--- EXERCISE ---
Where the records hold the string "person", show the whole line it sits on.

--- SUPPLIED DATA ---
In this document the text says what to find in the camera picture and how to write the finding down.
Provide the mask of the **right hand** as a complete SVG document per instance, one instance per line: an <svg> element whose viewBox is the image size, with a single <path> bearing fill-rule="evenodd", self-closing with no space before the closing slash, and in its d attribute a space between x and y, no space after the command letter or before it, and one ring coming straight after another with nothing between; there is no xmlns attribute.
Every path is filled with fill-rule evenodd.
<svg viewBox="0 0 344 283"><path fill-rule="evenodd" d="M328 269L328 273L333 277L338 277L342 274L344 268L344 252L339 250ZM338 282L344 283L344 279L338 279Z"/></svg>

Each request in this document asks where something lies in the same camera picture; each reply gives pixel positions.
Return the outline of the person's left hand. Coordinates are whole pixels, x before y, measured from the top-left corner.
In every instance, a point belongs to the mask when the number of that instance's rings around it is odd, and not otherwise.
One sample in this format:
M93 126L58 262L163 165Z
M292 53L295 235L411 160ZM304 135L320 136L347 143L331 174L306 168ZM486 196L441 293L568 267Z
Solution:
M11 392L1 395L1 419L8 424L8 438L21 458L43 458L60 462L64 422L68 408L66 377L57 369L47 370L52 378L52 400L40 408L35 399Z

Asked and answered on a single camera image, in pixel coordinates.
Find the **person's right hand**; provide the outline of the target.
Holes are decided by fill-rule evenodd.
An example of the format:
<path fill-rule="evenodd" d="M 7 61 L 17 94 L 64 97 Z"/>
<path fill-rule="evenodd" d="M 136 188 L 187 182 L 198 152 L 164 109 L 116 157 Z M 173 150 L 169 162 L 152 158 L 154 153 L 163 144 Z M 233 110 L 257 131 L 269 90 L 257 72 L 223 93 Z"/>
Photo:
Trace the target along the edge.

--- RESULT BELOW ---
Return the outline of the person's left hand. Coordinates are whole pixels, x before y, measured from the top-left corner.
Find the **person's right hand**; provide the outline of the target.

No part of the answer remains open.